> _What you need to do_: Which lines in the records below include the word "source"? Report each of them in full.

(Stored records)
━━━━━━━━

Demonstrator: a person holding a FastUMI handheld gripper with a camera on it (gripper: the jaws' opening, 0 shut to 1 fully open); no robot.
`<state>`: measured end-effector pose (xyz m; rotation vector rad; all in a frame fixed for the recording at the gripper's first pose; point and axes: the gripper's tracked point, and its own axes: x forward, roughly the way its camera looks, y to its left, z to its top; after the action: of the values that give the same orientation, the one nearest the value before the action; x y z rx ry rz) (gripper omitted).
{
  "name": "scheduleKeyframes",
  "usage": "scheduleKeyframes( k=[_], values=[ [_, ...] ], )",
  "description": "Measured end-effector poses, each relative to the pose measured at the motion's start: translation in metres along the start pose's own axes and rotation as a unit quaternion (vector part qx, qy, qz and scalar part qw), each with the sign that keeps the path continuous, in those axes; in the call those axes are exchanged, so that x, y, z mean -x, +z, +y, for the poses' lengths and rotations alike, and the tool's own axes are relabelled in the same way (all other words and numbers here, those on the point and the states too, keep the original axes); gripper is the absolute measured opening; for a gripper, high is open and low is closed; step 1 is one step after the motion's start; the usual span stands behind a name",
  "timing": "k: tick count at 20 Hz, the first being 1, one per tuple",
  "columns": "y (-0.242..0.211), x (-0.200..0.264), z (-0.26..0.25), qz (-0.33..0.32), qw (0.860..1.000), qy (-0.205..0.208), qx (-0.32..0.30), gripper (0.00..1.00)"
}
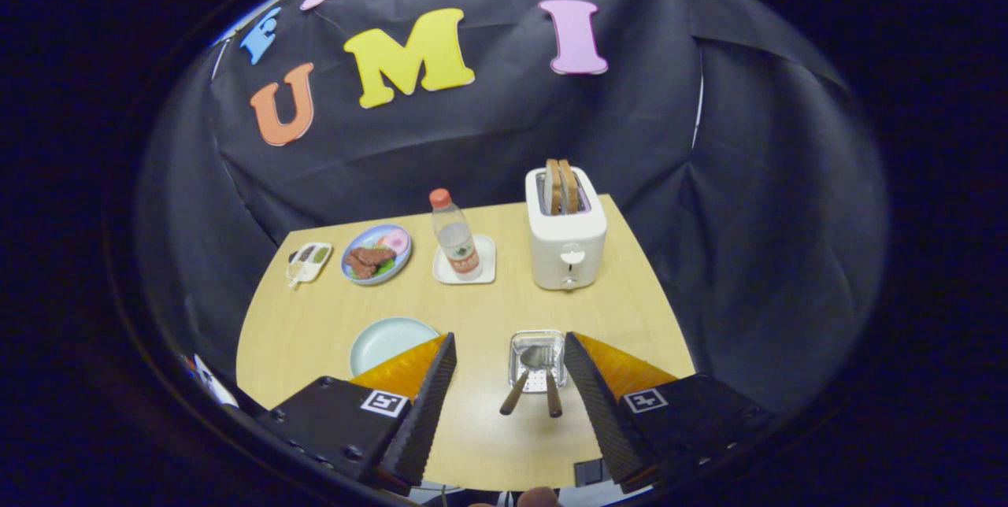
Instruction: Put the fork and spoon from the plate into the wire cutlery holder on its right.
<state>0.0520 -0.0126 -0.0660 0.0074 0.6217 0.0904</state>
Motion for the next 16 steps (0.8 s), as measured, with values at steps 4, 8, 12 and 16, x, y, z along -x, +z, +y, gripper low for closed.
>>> scheduleKeyframes(
  k=[4,8,12,16],
  values=[
    [0.031,0.031,0.010,-0.090,0.996,-0.006,0.010,0.85],
    [0.044,0.064,0.016,-0.156,0.988,-0.007,0.015,0.85],
    [0.046,0.083,0.020,-0.213,0.976,-0.013,0.041,0.86],
    [0.035,0.094,0.025,-0.229,0.973,-0.010,0.022,0.89]
  ],
)
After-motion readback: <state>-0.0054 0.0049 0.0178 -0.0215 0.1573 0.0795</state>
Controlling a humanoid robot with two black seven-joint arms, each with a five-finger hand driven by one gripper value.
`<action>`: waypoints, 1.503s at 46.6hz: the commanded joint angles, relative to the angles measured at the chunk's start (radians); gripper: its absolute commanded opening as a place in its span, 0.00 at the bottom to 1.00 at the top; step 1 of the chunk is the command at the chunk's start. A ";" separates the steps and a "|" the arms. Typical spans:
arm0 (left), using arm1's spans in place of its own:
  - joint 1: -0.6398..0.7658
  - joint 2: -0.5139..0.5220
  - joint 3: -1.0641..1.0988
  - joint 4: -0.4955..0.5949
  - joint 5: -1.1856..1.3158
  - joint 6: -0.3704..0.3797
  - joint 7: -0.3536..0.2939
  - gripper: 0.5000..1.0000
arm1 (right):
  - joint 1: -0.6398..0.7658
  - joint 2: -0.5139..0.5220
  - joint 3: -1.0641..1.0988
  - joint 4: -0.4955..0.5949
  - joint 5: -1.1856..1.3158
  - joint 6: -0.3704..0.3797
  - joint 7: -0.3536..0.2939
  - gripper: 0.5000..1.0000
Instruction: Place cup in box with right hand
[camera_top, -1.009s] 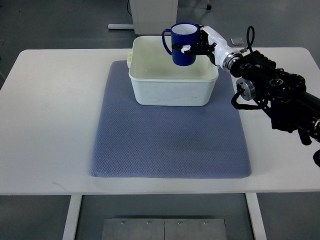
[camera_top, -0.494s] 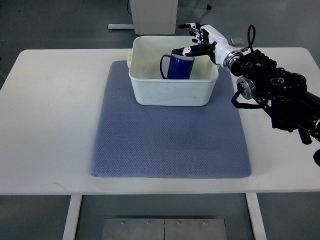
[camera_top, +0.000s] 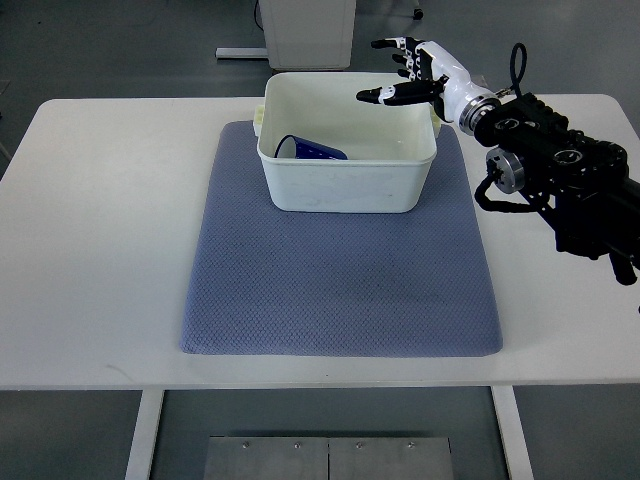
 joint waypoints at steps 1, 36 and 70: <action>0.000 0.000 0.000 0.000 0.000 0.000 0.000 1.00 | 0.001 -0.009 0.027 0.000 0.000 0.000 -0.003 1.00; 0.000 0.000 0.000 0.000 0.000 0.000 0.000 1.00 | -0.060 -0.170 0.164 0.001 0.000 0.024 0.000 1.00; 0.001 0.000 0.000 0.000 0.000 0.000 0.000 1.00 | -0.207 -0.213 0.428 -0.005 0.005 0.084 -0.072 1.00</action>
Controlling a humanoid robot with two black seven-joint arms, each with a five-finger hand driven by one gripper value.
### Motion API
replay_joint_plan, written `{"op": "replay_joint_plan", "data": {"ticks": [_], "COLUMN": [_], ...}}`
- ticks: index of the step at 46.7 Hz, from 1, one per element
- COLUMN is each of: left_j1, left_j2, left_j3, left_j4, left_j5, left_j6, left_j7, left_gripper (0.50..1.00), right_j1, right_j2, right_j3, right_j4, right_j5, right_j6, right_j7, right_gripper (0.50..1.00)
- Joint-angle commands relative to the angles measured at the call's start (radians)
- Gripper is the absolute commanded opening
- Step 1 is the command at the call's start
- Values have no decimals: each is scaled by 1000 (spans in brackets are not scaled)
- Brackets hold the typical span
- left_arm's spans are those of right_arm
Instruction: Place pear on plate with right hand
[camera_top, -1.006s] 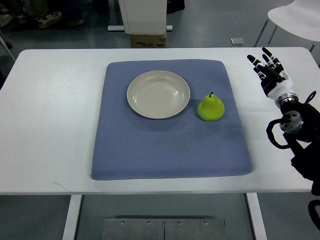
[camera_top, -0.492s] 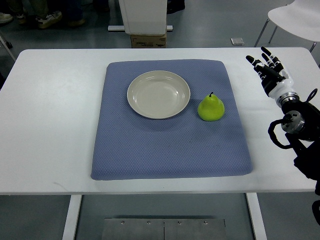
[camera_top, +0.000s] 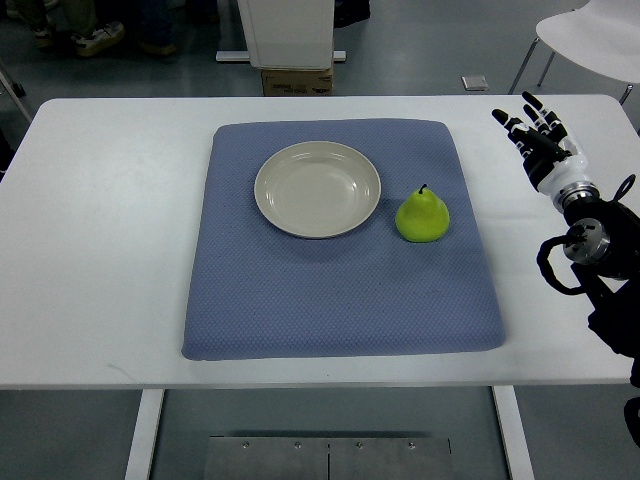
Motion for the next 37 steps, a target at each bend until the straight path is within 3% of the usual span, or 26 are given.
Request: {"op": "replay_joint_plan", "data": {"ticks": [1,23,37], "left_j1": [0,0,0], "left_j2": [0,0,0], "left_j3": [0,0,0], "left_j4": [0,0,0], "left_j5": [0,0,0], "left_j6": [0,0,0], "left_j7": [0,0,0], "left_gripper": [1000,1000,1000], "right_j1": [1,31,47], "right_j2": [0,1,-2], "right_j3": [-1,-80,-152], "right_j4": [1,6,8], "right_j5": [0,0,-3], "right_j6": [0,1,84], "right_j7": [-1,9,12], "right_gripper": [1000,1000,1000]}}
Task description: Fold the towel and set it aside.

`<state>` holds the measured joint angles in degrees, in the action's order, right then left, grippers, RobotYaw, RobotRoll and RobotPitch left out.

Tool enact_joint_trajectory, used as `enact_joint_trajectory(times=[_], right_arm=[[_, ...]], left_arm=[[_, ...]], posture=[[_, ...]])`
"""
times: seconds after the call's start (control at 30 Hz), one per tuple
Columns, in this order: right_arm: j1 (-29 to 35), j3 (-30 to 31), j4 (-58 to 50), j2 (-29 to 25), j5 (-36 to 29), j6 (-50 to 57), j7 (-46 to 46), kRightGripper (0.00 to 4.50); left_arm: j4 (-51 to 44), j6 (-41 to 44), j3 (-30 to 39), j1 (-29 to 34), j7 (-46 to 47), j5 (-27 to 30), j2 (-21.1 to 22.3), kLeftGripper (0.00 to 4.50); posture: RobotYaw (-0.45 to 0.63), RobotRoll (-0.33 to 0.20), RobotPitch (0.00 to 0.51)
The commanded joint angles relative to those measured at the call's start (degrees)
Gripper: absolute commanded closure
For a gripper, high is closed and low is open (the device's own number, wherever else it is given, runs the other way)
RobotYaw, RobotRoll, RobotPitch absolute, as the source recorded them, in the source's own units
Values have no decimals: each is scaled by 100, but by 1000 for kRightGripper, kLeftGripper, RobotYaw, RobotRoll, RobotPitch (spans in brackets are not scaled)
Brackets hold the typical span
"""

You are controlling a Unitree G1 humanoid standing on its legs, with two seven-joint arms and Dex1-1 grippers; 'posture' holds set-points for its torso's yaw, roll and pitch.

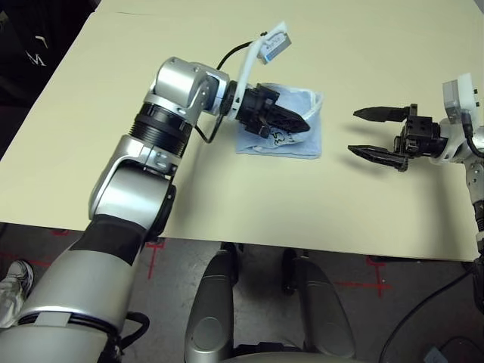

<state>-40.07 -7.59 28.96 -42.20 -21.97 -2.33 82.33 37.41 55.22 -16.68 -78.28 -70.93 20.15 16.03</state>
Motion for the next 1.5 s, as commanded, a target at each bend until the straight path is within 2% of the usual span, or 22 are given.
enact_joint_trajectory(times=[0.03, 0.13, 0.23, 0.4, 0.5, 0.57, 0.6, 0.73, 0.83, 0.9, 1.0, 1.17, 1.2, 1.37, 1.47, 1.5], right_arm=[[41, -102, 80, -180, -13, -56, 61, 0], [25, -72, 169, -270, 40, -166, 113, 0], [1, -62, 228, -276, 26, -186, 103, 0], [-70, -34, 357, -252, 38, -261, 121, 0], [-142, -17, 455, -224, 53, -309, 140, 0], [-234, -8, 598, -206, 64, -374, 192, 0], [-292, -9, 680, -187, 56, -406, 225, 0], [-553, -12, 928, 11, -38, -303, 267, 0], [-696, 32, 1093, 150, -25, -239, 367, 560], [-791, 74, 1232, 243, 29, -267, 440, 1296], [-920, 100, 1399, 355, 96, -353, 490, 2389], [-1112, 180, 1429, 680, 143, -407, 479, 4258], [-1125, 192, 1396, 731, 148, -391, 465, 4441], [-1183, 238, 1298, 851, 161, -329, 451, 4441], [-1203, 256, 1284, 884, 160, -316, 437, 4500], [-1209, 260, 1278, 902, 161, -315, 425, 4500]], left_arm=[[135, -140, 93, 50, 155, -96, -182, 4470], [132, -126, 87, 72, 133, -113, -241, 4470], [46, -70, 48, 99, 43, -96, -245, 3815], [-27, -163, 99, 84, -21, -107, -159, 2059], [-2, -419, 407, -78, -85, -26, 85, 853], [-68, -886, 860, -86, -239, 143, 398, 151], [-139, -1222, 1025, -8, -361, 183, 557, 46], [-385, -2248, 1121, 621, -854, 8, 1166, 46], [-441, -3100, 1131, 1098, -1114, -151, 1427, 0], [-351, -3835, 1207, 1344, -1390, -185, 1499, 0], [-100, -4463, 1278, 1450, -1631, -211, 1504, 0], [783, -5463, 1285, 1327, -2056, -358, 1416, 0], [956, -5640, 1283, 1293, -2103, -398, 1386, 0], [1573, -6249, 1314, 1132, -2122, -549, 1233, 0], [1869, -6686, 1373, 1054, -2094, -643, 1146, 563], [1960, -6835, 1372, 1041, -2098, -688, 1132, 918]], posture=[[46, 0, 304], [46, 0, 304], [40, 0, 305], [48, 0, 306], [52, 0, 307], [52, 0, 307], [55, 0, 309], [69, 0, 312], [79, 0, 313], [86, 0, 314], [88, 0, 313], [67, 0, 312], [63, 0, 313], [55, 0, 310], [55, 0, 310], [55, 0, 309]])
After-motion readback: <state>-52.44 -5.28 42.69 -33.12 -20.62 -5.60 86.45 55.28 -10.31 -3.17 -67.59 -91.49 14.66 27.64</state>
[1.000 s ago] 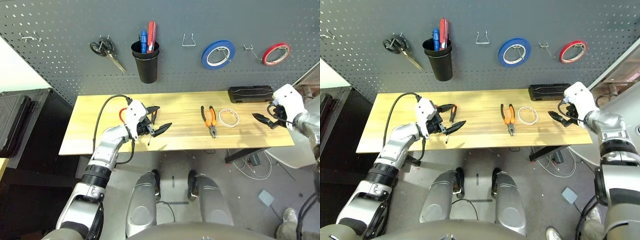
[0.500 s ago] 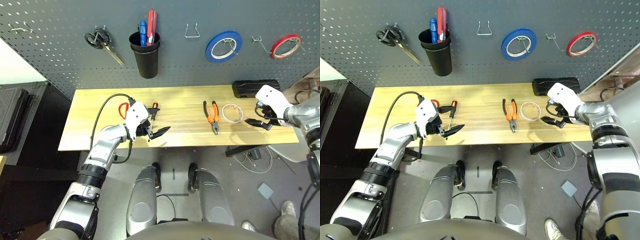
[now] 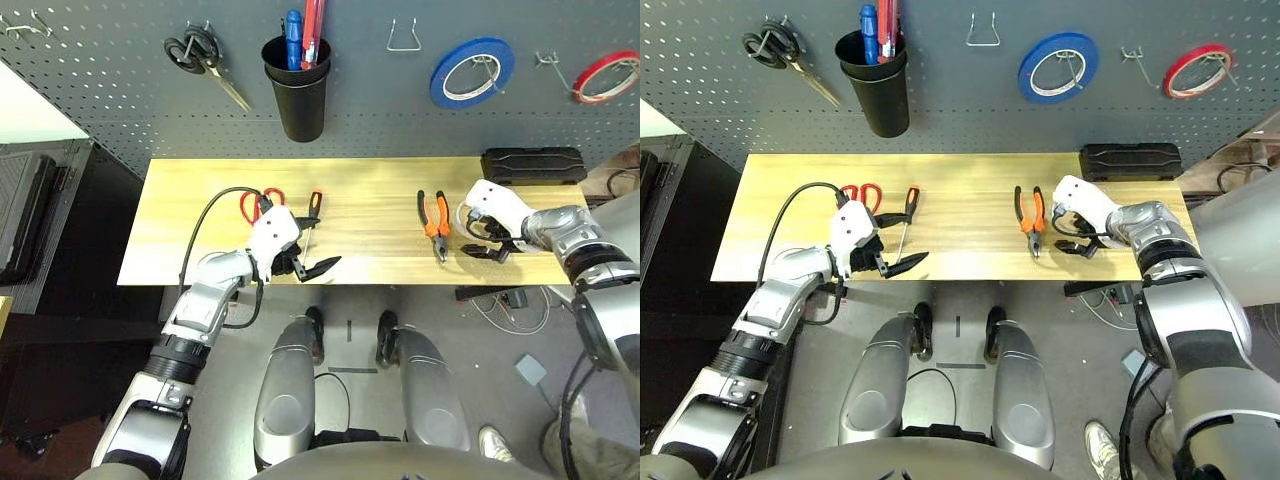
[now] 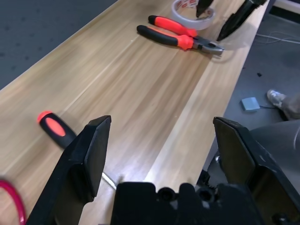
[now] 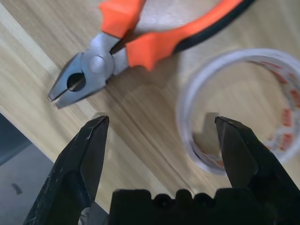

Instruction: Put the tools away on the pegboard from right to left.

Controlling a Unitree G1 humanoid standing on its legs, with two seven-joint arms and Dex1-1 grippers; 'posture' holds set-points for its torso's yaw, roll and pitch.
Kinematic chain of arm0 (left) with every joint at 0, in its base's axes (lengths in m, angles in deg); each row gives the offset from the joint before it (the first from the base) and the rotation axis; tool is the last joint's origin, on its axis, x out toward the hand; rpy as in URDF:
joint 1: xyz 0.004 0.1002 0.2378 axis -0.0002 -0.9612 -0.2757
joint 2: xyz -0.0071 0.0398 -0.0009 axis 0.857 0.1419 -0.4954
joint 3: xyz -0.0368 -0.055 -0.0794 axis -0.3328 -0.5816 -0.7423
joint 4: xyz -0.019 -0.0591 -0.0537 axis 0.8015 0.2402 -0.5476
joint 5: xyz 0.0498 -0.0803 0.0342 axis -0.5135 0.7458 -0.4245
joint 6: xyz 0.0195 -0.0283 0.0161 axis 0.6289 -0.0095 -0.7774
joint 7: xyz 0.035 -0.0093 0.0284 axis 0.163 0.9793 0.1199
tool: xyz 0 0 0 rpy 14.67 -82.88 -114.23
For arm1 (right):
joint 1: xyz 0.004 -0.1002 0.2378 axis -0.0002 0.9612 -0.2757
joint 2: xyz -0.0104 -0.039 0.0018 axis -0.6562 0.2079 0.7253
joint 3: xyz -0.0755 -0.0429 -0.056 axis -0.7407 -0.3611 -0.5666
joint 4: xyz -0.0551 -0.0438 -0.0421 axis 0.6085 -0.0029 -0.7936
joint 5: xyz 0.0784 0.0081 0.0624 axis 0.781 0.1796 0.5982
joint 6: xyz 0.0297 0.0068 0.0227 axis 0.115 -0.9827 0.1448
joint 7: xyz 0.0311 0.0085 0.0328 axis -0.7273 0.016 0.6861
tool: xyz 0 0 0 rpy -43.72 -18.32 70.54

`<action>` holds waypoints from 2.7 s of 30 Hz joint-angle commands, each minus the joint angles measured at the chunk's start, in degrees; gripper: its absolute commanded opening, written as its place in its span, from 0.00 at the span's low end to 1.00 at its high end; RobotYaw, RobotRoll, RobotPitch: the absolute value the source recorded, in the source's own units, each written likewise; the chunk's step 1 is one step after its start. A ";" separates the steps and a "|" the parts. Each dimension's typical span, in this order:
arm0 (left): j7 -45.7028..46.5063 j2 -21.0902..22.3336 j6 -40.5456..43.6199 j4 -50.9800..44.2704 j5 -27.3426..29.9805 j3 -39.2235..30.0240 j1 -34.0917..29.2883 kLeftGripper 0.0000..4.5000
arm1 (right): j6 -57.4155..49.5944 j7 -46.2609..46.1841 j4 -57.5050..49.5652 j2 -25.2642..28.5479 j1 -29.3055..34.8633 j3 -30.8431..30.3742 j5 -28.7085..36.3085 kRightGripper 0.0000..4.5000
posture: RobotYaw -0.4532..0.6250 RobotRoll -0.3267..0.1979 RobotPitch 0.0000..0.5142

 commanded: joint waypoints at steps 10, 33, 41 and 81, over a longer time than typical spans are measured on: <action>1.42 1.30 2.91 -3.71 -0.17 -0.23 -3.03 1.00 | -3.93 -3.06 1.43 -1.18 1.41 -0.65 -1.68 0.62 | 0.68 0.62 0.77; -1.59 -0.95 2.08 -4.47 5.61 -1.06 -0.03 1.00 | 3.87 -13.95 -3.16 6.64 9.75 8.82 6.27 0.01 | 0.60 0.62 0.56; -2.97 -1.06 2.82 -9.23 8.36 -0.57 0.48 1.00 | 12.70 -21.38 -8.36 7.36 19.10 14.24 11.10 0.01 | 0.58 0.62 0.49; 6.78 -5.41 5.82 -14.56 11.42 -3.79 4.93 1.00 | 52.70 -38.94 -18.49 5.97 20.33 20.23 14.38 0.01 | 0.56 0.62 0.41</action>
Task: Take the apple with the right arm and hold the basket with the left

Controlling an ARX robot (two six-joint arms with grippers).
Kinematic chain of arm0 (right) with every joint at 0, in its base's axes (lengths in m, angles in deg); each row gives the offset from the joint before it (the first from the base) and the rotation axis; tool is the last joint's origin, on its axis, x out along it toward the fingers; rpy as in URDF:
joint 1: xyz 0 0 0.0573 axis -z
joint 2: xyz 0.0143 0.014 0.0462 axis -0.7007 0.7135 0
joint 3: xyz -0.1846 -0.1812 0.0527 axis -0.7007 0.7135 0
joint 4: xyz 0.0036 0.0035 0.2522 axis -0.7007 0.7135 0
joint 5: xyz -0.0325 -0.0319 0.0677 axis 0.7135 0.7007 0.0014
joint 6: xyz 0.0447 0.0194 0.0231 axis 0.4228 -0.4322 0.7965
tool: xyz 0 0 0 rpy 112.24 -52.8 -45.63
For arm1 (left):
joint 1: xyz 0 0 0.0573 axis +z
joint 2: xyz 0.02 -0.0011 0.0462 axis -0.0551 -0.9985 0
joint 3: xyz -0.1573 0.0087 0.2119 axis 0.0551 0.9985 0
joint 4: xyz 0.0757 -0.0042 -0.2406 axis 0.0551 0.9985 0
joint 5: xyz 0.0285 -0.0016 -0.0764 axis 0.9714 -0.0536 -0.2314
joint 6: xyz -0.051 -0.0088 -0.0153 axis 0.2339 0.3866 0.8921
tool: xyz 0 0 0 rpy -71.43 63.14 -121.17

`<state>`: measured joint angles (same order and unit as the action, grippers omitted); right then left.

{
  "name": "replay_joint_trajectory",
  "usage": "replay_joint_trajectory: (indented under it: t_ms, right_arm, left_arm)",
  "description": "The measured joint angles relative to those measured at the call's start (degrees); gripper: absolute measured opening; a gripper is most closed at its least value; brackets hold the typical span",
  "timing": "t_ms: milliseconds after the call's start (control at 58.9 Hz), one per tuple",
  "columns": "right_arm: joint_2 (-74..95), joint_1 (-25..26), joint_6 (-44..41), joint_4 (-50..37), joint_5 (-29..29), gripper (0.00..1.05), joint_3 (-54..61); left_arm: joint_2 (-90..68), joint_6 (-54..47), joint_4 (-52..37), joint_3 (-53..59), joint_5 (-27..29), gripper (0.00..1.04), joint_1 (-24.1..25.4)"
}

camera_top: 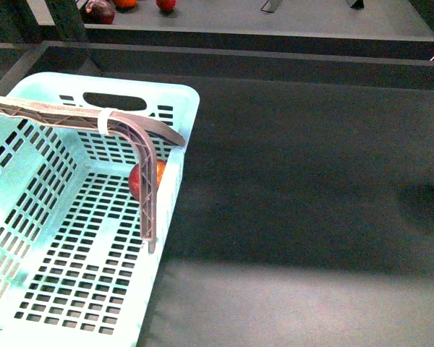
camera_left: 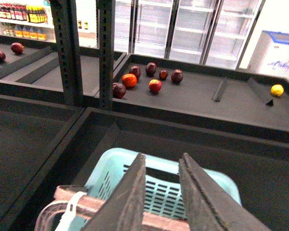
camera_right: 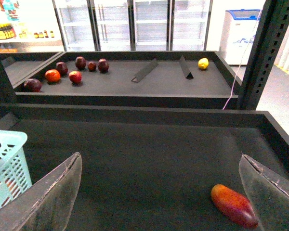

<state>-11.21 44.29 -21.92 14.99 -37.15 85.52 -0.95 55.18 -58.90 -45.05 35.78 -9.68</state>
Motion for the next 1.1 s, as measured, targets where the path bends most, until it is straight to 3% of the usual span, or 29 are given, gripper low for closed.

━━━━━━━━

> _Answer to this problem_:
RobotYaw, RobotRoll, RobotPitch absolute, as the source recorded them, in the source's own units
`<action>` holds waypoints from 2.7 s of 30 Hz joint-angle commands, each minus the joint angles measured at the chunk's start, in degrees; gripper: its absolute commanded opening, written as its place in its span, from 0.00 at the span's low end to 1.00 at its high end; RobotYaw, RobotRoll, RobotPitch: the absolute value the source recorded, in the source's own units, each written likewise; the chunk's step 1 is one step after its start. A ";" separates the steps and a "|" the parts. Each dimension's typical span, in this order:

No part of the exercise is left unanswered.